The sensible way to end this now is to accept one or more of the amendments before the Committee in order to ensure the early release of all remaining IPP prisoners and to end their risk of recall within a reasonable time span. I do not mind which amendment is adopted. I note that after his detailed and learned analysis, the noble and learned Lord, Lord Hope, was broadly content to endorse any of the solutions proposed by the noble Lords, Lord Woodley and Lord Moylan, the noble Baronesses, Lady Jones and Lady Fox, or the noble and learned Lord, Lord Thomas, and myself. I too am content with any of those solutions. The important thing is to persuade the Government now to accept one of them and finally to put an end to this injustice.
Lord Keen of Elie (Con)
My Lords, I am grateful to all noble Lords who have spoken in what is a profoundly serious and necessary debate, and to those who have tabled the amendments before us: the noble Lords, Lord Woodley and Lord Blunkett, the noble and learned Lord, Lord Thomas of Cwmgiedd, and my noble friend Lord Moylan. These amendments reflect a shared recognition across parties and across the Committee that the legacy of the IPP regime remains one of the most challenging unresolved issues within our criminal justice system and, as the noble Lord, Lord Marks, observed, a “stain” on our justice system.
Under our system of criminal justice, we do not detain and imprison people because we perceive that they are probably or even certainly going to commit a crime at some indeterminate and uncertain point in the future. But that is essentially the basis upon which we detain IPP prisoners in custody after they have served the prison term of their original offence. It is, of course, worrying that many IPP prisoners may present a serious risk to the public if released. However, under the logic that flows through much of this very Bill, the Government must be prepared to advocate for society to accommodate such a risk by community supervision rather than endless detention.
As the noble Lord, Lord Woodley, observed, the Justice Committee’s 2022 report described the IPP system as “irredeemably flawed”, and he seeks to give effect to its recommendation. Whether or not Members support that specific mechanism, it is beyond dispute that thousands of IPP prisoners remain trapped in a system never intended to endure, with outcomes that the state itself acknowledges are simply wrong.

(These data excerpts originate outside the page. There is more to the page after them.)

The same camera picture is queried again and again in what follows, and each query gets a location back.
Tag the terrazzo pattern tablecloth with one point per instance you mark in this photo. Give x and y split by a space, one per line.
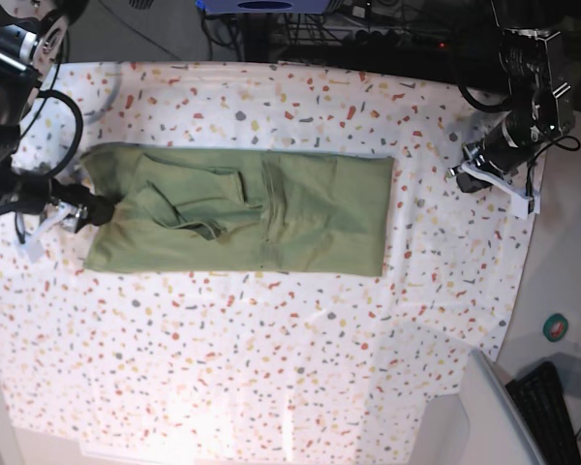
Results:
253 366

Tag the black keyboard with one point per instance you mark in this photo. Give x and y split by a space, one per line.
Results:
539 398

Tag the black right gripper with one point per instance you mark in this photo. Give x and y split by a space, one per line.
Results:
32 197

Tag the blue box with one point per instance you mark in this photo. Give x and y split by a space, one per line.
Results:
219 7

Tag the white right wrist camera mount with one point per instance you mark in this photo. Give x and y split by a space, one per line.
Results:
64 216

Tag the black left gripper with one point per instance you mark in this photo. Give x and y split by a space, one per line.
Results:
506 147

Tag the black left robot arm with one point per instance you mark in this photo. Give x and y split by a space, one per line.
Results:
538 110

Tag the grey monitor edge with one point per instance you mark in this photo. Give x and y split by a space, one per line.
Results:
498 433

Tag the green tape roll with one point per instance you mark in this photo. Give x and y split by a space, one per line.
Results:
555 328

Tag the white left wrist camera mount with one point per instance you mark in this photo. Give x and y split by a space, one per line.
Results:
523 202

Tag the green t-shirt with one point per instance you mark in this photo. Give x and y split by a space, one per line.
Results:
187 209

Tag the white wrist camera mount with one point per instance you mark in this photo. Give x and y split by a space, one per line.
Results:
523 202
64 216

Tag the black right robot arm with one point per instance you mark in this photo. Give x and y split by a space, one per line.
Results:
29 48

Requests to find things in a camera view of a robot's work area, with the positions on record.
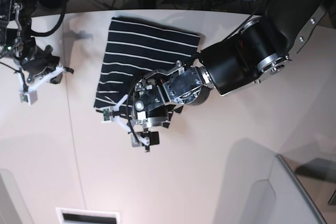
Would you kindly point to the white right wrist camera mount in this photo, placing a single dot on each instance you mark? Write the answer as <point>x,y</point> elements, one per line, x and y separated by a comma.
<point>29,86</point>

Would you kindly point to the navy white striped t-shirt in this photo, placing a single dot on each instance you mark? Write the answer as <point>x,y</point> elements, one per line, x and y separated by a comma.
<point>135,47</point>

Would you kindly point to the white panel left front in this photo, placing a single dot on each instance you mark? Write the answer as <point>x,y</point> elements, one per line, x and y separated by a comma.
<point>13,206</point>

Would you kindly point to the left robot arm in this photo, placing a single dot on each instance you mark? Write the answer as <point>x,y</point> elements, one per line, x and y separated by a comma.
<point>257,49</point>

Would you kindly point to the white panel right front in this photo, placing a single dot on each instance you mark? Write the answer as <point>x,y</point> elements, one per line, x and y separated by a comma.
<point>259,187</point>

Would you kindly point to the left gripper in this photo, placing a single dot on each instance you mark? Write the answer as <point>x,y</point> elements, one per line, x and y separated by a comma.
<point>159,117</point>

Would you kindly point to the white panel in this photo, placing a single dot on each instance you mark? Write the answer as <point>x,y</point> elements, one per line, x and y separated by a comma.
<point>259,187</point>
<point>13,206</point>

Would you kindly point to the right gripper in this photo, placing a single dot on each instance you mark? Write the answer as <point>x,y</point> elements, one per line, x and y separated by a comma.
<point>40,61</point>

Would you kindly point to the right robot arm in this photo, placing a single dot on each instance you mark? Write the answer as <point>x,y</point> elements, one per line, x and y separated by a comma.
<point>18,39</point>

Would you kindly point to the white slotted tray front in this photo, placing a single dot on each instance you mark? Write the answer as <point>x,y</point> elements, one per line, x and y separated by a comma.
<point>71,215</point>

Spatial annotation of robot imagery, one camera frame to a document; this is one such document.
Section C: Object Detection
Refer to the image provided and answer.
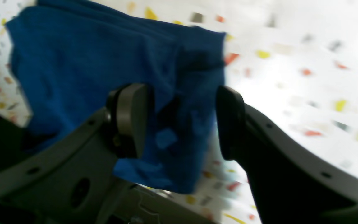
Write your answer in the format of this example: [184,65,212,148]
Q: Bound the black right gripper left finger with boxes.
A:
[0,83,149,224]

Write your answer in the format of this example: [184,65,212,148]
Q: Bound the blue t-shirt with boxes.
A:
[6,0,225,194]

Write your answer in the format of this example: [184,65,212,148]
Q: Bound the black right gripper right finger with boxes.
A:
[215,86,358,224]

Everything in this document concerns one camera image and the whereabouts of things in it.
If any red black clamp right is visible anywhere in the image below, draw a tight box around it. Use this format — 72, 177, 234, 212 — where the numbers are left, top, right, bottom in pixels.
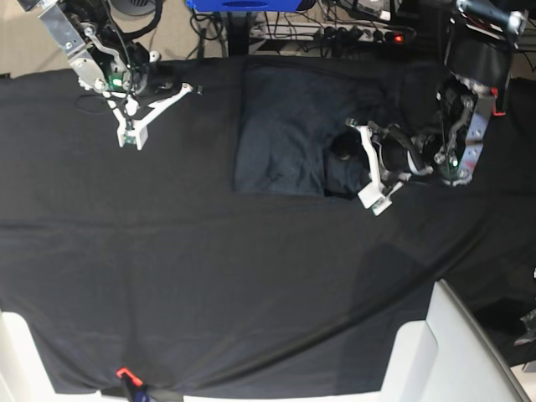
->
491, 85, 508, 116

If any white power strip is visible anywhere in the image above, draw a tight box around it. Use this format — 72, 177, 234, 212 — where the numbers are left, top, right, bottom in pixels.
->
250, 21, 417, 44

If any black round chair base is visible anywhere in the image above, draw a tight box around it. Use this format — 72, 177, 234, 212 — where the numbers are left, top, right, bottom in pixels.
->
110, 0, 164, 17

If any dark grey T-shirt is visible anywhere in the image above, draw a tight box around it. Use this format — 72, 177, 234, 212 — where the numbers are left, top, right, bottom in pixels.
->
233, 64, 400, 199

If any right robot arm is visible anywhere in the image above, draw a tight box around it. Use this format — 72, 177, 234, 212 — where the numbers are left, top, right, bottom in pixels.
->
19, 1, 203, 150

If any white chair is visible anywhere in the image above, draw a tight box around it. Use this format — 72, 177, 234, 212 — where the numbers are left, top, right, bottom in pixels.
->
347, 278, 533, 402

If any blue box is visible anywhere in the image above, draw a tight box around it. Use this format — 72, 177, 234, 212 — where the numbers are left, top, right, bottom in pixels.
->
186, 0, 302, 13

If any red blue clamp bottom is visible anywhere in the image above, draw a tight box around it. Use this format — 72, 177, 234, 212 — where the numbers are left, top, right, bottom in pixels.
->
116, 367, 152, 402

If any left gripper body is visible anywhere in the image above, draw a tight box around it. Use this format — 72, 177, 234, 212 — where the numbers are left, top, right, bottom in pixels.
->
330, 116, 436, 188

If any black table cloth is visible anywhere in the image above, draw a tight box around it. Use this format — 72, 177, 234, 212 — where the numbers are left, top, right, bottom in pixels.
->
1, 56, 535, 399

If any black table leg post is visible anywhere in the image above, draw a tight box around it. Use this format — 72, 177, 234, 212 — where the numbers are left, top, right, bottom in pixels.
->
219, 12, 258, 57

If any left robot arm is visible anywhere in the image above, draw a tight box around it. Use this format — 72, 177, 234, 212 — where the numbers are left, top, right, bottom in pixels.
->
346, 1, 535, 215

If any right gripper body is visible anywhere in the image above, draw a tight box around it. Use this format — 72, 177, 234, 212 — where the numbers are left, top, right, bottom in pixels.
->
102, 49, 183, 113

My noble friend Lord Moylan’s amendment raises another vital point: the ability for prisoners on extended licence to seek annual review after the qualifying period. Whatever one’s view of automatic termination on mandatory timelines, there is clear force in the principle that people must not be left without a meaningful hope or a clear route to progress.

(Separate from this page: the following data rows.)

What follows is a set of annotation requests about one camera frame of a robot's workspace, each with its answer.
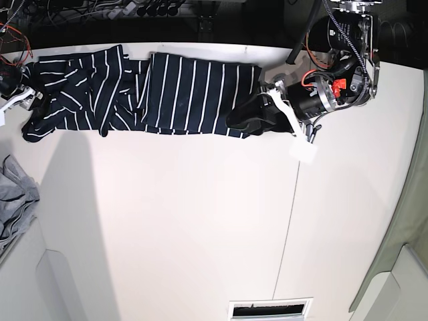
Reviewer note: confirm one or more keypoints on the grey crumpled cloth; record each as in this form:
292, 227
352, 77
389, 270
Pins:
19, 196

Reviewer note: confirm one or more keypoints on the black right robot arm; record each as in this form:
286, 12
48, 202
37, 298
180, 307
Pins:
10, 34

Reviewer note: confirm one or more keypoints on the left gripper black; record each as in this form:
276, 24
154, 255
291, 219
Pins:
307, 103

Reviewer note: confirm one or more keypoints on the white power strip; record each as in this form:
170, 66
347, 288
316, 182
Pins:
116, 9

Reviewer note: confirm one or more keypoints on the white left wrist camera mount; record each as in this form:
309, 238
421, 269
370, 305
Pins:
301, 148

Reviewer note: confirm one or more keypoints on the navy white striped t-shirt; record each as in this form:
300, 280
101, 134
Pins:
166, 94

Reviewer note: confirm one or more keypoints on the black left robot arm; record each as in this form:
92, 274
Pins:
342, 43

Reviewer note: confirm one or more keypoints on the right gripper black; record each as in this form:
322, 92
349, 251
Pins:
13, 81

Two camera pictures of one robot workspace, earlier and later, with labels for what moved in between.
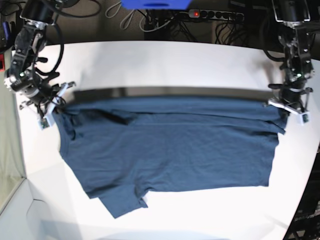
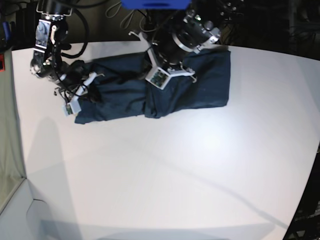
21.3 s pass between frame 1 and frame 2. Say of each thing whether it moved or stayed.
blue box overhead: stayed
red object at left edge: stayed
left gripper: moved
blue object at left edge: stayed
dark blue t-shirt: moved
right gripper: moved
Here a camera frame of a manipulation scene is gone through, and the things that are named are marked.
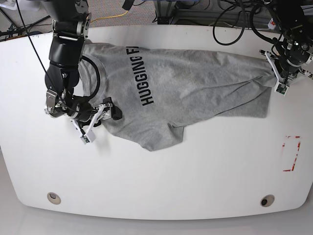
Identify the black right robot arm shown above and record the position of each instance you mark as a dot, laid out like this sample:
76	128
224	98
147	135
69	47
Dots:
71	19

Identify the table grommet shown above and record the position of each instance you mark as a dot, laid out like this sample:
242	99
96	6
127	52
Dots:
267	200
53	198

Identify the white power strip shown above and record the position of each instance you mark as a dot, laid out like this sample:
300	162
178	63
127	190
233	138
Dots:
272	25

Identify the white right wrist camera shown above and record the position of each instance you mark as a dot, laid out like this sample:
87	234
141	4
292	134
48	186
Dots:
88	135

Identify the grey T-shirt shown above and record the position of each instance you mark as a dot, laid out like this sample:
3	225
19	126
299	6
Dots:
160	91

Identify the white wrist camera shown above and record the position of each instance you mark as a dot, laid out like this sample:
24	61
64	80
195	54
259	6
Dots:
281	88
88	135

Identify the red tape rectangle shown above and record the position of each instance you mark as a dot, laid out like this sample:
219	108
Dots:
290	151

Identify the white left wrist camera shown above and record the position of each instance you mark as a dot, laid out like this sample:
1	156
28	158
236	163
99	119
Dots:
281	88

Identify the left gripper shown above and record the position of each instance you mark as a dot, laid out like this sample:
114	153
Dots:
285	73

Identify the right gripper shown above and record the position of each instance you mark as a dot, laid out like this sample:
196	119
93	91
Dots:
106	110

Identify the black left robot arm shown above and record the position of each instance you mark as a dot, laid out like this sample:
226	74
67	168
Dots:
294	48

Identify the left table grommet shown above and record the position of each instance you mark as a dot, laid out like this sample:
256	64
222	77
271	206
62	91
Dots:
53	198

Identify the right table grommet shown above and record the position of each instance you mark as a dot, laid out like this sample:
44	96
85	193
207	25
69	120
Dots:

The noble Lord, Lord Blunkett, spoke to his Amendments 116 and 117 on recall and automatic release. Again, many noble Lords will be uneasy that individuals can be recalled indefinitely for minor, technical breaches, long after tariff expiry. This, again, points to the need for clarity, confidence and, indeed, proportionality in the present system. It cannot be simply risk aversion that dictates outcomes.

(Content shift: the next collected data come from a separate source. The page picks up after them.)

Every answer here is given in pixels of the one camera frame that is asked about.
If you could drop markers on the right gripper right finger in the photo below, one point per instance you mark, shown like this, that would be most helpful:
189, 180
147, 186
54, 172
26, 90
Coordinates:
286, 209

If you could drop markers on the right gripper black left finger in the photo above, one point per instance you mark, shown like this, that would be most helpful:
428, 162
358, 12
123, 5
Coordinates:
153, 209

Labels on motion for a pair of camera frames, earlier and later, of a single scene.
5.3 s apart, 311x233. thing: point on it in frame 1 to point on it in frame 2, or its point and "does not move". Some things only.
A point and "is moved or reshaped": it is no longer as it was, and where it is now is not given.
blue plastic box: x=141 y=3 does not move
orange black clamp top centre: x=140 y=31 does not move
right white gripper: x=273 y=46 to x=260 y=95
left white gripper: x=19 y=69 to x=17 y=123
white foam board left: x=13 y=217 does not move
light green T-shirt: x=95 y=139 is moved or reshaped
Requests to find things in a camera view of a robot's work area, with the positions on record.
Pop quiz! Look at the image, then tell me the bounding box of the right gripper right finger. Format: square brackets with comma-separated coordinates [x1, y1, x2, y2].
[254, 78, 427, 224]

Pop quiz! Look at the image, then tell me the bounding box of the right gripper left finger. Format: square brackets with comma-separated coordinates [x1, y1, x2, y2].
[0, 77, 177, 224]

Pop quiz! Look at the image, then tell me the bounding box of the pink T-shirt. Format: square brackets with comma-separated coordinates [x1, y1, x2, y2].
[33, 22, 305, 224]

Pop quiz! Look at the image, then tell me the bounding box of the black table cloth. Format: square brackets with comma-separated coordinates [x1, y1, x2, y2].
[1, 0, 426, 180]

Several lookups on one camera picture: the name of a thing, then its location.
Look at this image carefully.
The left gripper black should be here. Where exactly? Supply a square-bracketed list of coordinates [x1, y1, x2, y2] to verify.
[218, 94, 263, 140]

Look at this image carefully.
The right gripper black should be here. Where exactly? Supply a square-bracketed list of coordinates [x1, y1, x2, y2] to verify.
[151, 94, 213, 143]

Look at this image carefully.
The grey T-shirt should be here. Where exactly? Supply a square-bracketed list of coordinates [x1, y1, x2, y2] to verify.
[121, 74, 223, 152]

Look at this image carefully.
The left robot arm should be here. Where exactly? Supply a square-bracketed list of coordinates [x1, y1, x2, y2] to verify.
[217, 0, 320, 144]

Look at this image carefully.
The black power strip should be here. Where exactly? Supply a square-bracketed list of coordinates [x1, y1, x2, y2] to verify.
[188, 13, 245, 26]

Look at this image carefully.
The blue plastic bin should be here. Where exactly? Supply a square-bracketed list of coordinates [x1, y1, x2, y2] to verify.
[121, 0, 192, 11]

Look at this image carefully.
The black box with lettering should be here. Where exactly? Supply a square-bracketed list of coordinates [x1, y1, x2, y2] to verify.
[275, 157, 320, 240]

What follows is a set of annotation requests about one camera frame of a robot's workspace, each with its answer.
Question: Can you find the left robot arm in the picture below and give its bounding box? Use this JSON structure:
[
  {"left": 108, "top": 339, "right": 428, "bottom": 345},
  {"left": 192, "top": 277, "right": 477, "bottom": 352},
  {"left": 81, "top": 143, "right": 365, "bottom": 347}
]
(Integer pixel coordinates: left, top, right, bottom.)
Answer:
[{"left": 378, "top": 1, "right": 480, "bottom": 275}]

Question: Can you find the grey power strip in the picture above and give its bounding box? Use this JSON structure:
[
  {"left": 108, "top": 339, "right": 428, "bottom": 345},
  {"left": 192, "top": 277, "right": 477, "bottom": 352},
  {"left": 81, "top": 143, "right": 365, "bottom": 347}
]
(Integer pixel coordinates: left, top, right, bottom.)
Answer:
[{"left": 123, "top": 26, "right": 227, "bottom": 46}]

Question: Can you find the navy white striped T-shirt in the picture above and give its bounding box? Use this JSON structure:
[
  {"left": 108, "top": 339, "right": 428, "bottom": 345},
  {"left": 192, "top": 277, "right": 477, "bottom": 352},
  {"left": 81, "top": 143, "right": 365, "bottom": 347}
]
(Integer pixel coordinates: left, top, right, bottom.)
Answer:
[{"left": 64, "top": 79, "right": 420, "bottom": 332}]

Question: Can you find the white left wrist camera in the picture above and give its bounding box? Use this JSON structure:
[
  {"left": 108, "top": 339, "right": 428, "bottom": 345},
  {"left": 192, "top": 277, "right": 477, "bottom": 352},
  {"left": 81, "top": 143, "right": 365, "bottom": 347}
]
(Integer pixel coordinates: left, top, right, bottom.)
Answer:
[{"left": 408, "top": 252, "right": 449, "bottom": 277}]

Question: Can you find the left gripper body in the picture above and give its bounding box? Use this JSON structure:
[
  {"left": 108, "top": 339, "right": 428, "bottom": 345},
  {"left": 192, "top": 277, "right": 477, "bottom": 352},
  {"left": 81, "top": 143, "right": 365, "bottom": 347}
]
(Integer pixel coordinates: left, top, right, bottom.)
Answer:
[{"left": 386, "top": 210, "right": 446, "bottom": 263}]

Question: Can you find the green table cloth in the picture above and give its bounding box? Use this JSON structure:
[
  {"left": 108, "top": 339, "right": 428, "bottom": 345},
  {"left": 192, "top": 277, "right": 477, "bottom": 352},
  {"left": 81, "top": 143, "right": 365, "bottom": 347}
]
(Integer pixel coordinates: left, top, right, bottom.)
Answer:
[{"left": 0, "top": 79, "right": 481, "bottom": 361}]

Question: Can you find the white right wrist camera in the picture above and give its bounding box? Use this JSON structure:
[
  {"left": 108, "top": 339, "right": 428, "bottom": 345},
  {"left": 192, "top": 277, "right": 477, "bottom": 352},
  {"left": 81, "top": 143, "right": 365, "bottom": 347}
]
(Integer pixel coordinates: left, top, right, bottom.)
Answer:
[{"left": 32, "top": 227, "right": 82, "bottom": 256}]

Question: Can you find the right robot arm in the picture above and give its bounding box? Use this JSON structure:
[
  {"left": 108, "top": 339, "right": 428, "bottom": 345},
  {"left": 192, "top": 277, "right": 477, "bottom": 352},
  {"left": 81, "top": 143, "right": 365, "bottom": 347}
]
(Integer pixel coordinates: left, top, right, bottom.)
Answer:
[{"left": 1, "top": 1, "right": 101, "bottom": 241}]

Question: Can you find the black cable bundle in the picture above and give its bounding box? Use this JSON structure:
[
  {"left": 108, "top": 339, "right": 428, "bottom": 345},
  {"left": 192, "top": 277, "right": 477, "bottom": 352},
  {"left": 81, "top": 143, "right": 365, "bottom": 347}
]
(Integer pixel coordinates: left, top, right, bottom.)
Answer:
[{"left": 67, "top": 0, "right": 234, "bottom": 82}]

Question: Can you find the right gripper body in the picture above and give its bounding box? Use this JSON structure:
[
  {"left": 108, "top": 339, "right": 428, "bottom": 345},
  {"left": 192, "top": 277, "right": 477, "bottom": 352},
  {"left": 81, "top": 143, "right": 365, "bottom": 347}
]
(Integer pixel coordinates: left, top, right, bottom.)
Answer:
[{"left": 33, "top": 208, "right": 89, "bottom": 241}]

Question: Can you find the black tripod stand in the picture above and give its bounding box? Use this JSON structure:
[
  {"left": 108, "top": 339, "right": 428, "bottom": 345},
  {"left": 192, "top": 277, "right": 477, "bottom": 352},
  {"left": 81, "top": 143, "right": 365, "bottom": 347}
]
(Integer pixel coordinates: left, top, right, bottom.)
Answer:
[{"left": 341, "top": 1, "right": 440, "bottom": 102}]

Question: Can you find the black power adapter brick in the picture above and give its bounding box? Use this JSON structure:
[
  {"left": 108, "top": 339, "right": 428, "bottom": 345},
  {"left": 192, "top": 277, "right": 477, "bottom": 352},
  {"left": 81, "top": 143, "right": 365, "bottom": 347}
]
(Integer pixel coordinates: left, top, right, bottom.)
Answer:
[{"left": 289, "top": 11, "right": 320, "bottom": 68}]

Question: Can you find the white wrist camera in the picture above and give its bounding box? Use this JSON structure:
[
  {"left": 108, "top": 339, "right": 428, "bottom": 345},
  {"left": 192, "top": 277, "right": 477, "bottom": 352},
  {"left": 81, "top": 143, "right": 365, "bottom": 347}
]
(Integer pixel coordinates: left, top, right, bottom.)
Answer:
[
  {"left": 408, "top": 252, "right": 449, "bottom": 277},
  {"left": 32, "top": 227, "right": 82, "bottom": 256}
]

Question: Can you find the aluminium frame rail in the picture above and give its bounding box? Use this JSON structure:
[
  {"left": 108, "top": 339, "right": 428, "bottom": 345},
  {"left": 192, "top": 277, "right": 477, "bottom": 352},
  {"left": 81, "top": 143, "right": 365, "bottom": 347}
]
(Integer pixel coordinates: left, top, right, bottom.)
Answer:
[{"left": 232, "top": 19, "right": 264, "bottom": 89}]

The amendments in the name of the noble and learned Lord, Lord Thomas of Cwmgiedd, supported by others, propose a future release mechanism whereby the Parole Board can set a specified release date, subject to compliance with directions. This recognises the reality described by countless practitioners that progression can become possible only if there is a clear destination and a structure to reach it. Amendment 130 then introduces a safeguard enabling the Secretary of State, if necessary, to seek variation to protect the public.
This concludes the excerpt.